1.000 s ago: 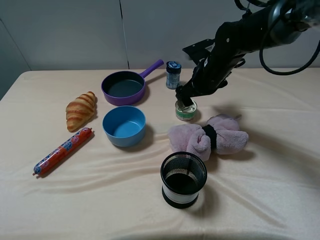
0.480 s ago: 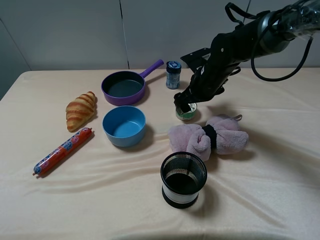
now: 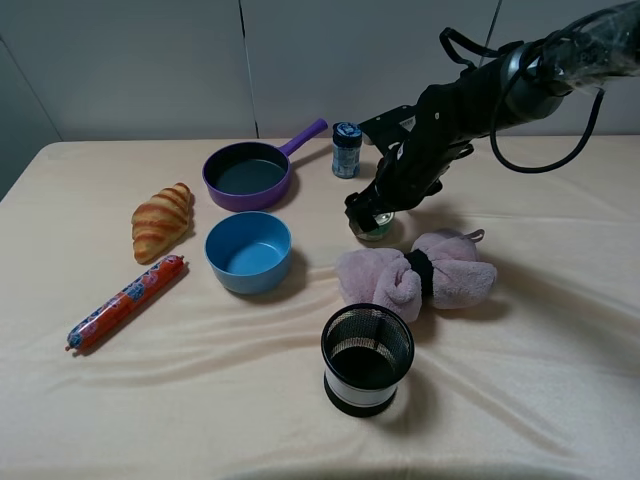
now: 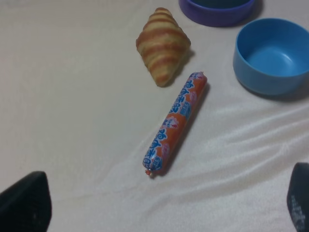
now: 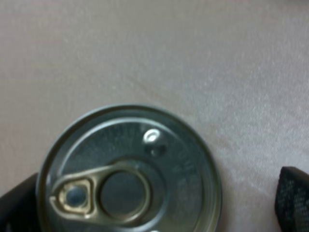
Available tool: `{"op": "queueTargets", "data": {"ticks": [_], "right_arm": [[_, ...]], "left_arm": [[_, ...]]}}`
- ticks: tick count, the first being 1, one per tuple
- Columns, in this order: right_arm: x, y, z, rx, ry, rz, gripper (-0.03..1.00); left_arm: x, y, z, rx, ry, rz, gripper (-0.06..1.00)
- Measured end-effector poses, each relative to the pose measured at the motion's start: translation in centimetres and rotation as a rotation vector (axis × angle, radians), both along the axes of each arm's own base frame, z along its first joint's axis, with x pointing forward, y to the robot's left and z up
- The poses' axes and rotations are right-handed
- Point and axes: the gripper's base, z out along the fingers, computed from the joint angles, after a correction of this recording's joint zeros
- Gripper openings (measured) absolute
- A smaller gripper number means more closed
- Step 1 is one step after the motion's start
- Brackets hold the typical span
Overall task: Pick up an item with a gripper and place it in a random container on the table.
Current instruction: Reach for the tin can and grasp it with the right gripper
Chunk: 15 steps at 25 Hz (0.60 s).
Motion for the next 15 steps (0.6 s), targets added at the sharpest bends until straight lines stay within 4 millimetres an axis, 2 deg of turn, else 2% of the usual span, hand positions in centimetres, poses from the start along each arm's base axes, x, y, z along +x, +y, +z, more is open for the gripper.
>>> {"op": "queueTargets", "data": {"ticks": [15], "right_arm": [[0.15,0.15,0.05,0.024,-0.014,-0.016,0.69]], "left_arm": [[0.00,0.00,0.00,0.000,0.000,0.000,0.99]]}}
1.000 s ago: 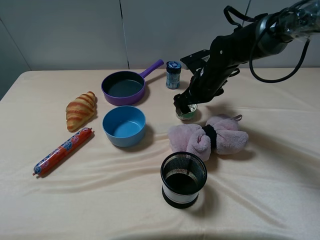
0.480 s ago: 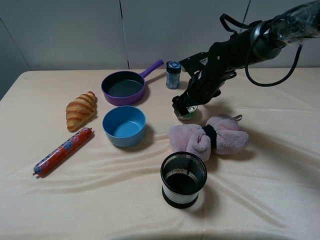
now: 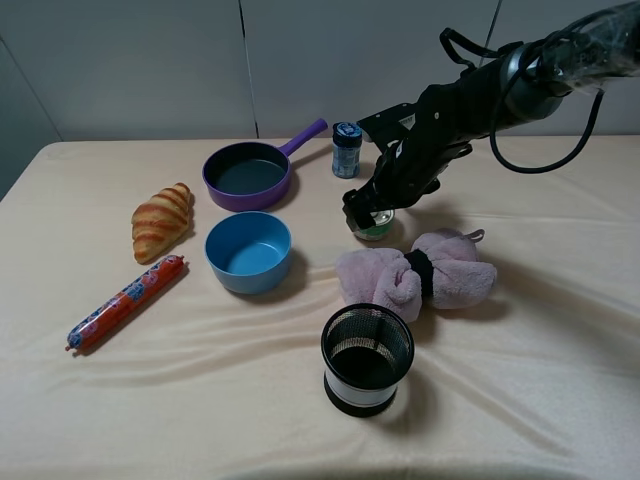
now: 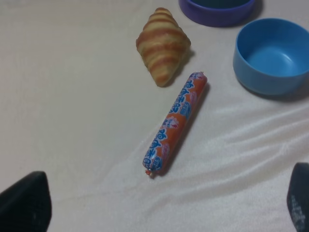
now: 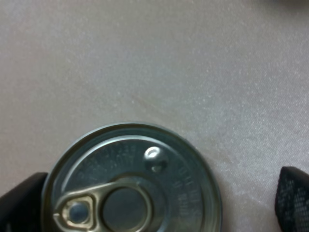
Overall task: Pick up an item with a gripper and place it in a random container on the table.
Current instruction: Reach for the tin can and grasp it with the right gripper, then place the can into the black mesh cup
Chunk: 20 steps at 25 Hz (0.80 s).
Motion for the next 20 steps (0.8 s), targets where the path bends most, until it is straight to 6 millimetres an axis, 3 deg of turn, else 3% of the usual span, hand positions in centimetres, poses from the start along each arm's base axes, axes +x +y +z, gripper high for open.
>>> {"op": "queueTargets", "data": {"ticks": [4,9,20], "right_arm": [[-0.01,0.01,-0.11,0.002,0.004,-0.004,0.64],[-0.04,0.05,-0.28,0.009,0.012,-0.013,0.49],[-0.05,0.06,-0.28,0.011,0.014,-0.015,0.49]], "left_arm": [[0.00,0.00,0.00,0.000,0.000,0.000,0.99],[0.00,0.00,0.00,0.000,0.000,0.000,0.99],[0.00,0.00,0.00,0.000,0.000,0.000,0.99]]}}
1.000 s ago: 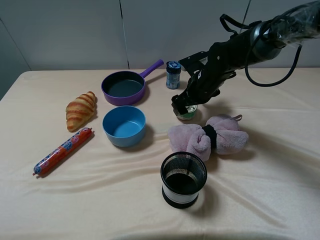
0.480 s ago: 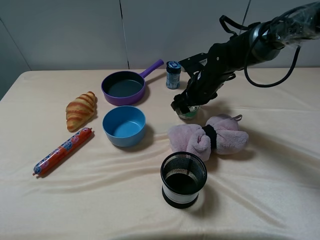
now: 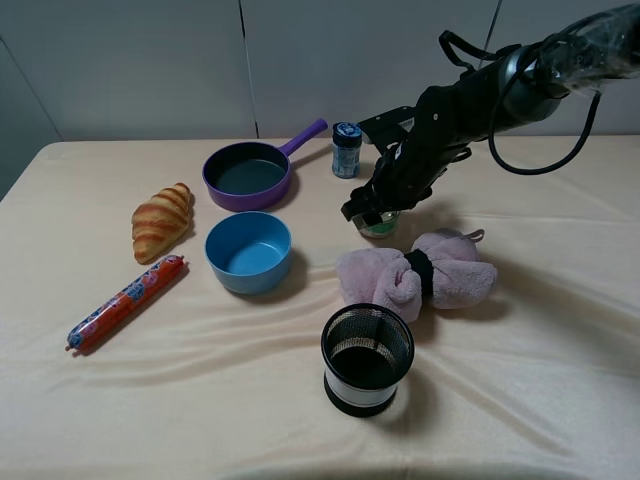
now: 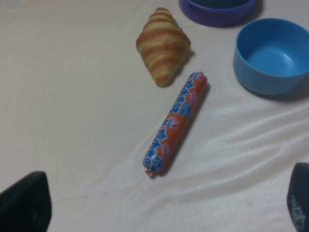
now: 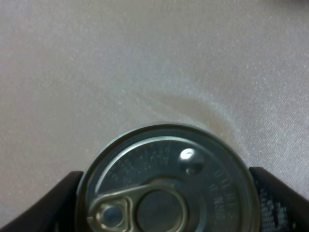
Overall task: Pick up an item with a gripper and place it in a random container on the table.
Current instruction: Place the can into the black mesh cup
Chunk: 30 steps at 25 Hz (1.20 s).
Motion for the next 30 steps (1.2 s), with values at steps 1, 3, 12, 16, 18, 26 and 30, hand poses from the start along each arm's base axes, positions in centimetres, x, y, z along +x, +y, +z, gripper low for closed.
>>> {"op": "queueTargets", "data": {"ticks": [1,3,12,16,18,26,30], "right_arm": [[0.0,0.0,0.0,0.000,0.000,0.000,0.49],[0.0,0.0,0.0,0.002,0.001,-0.002,0.49],[0.0,0.0,0.0,0.001,0.002,-0.002,0.49],[0.0,0.0,0.0,0.001,0.002,-0.002,0.49],[0.0,0.0,0.0,0.001,0.003,-0.002,0.49],[-0.1,0.0,1.6,0.012,-0.015,0.000,0.49],[0.4,0.2,3.3,0.017,-0.034,0.007,0.49]], "left_arm": [[0.0,0.0,0.0,0.000,0.000,0.000,0.99],[0.0,0.0,0.0,0.000,0.000,0.000,0.99],[0.0,0.0,0.0,0.000,0.000,0.000,0.99],[0.0,0.0,0.0,0.000,0.000,0.000,0.99],[0.0,0.0,0.0,0.000,0.000,0.000,0.99],[0.0,0.0,0.0,0.000,0.000,0.000,0.99],[0.0,0.0,0.0,0.000,0.000,0.000,0.99]]}}
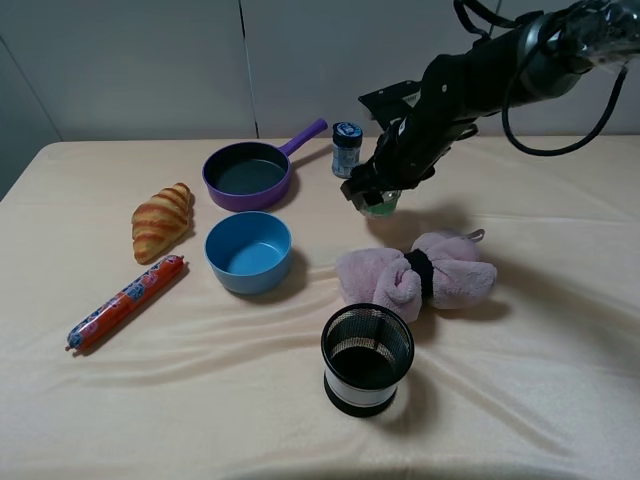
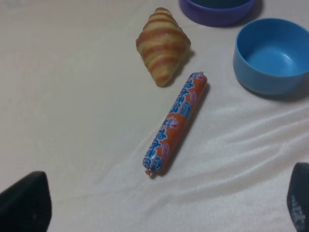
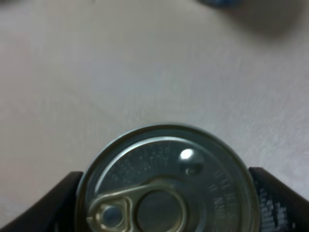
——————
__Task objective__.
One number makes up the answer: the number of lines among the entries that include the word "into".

__Your solution__.
2